Thanks for all of the great tooling. Copying this discord message over here for visibility.

Overview

Here is a workflow for creating and managing a seed script for test databases and local development. We wanted a script to dump data from production into a file (which we called seed.sql), and to use it for local development while ensuring it's helpful for testing in CI.

What's most important for us is that the setups for local, test and production are as close as possible, to reduce the risks of deployment. At the same time we wanted to make it easy to update our seed whenever we add reference data. We have a lot of different health/wellness datasets. So we only need to add --table flags to add more data to the seed.

Testing

Our seed.sql file currently sits at ~72 Mb.

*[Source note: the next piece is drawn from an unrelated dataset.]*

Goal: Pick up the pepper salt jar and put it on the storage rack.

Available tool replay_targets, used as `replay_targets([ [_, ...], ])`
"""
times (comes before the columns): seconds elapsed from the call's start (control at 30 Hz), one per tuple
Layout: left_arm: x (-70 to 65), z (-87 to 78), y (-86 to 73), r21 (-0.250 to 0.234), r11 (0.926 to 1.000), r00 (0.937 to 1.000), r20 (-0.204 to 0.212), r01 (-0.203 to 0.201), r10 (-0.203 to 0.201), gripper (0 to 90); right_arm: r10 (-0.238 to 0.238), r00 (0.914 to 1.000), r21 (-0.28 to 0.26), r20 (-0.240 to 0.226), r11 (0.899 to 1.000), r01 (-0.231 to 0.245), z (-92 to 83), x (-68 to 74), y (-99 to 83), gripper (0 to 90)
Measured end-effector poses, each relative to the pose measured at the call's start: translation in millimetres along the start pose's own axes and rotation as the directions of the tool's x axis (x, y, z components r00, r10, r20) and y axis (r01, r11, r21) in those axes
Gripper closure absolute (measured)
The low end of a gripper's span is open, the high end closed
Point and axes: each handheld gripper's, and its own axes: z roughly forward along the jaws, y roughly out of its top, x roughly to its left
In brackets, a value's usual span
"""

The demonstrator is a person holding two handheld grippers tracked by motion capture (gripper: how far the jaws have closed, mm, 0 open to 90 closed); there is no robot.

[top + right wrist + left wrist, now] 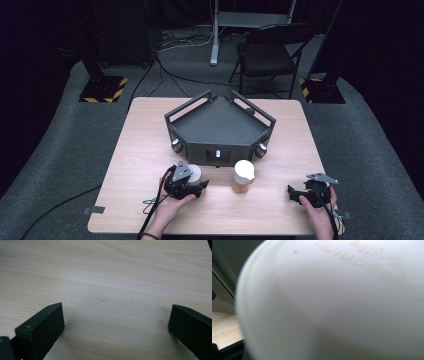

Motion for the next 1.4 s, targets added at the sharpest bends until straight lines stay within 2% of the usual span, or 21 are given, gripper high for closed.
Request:
replay_targets([
  [0.57, -0.9, -17.1, 20.3, -0.023, 0.9997, 0.9996, -0.027, -0.006, 0.005, 33.8, 0.000, 1.0000, 0.000, 0.000, 1.000, 0.000, 0.0, -0.1, 0.0, 0.0],
  [1.03, 2.1, -30.9, 48.9, -0.031, 0.9993, 0.9981, -0.058, -0.021, 0.019, 34.0, -0.001, 1.0000, 0.000, -0.001, 1.000, 0.001, 0.1, 0.0, 0.2, 0.0],
  [1.1, 3.3, -34.1, 57.6, -0.029, 0.9993, 0.9975, -0.067, -0.026, 0.024, 34.0, -0.001, 1.0000, 0.000, -0.001, 1.000, 0.001, 0.1, 0.0, 0.2, 0.0],
  [1.4, 7.6, -41.9, 76.0, -0.038, 0.9991, 0.9969, -0.077, -0.021, 0.018, 34.1, -0.003, 1.0000, 0.000, -0.002, 1.000, 0.003, 0.3, -0.1, 0.3, 0.0],
])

We pushed it using Git LFS to ensure that the CI pipeline would pull it and then it could be used to seed a vanilla test database for each pipeline run.

Local development

Locally we can bootstrap the database with psql -d $DATABASE_NAME -f seed.sql.

For our seed script we were running into issues with applying the SQL file directly with graphile-migrate. It seemed to be failing on COPY statements, some of our data also has semicolons in text fields and it may not have been properly escaped by pg_dump so we wrapped psql and it works well, it's just a little noisy with setval output.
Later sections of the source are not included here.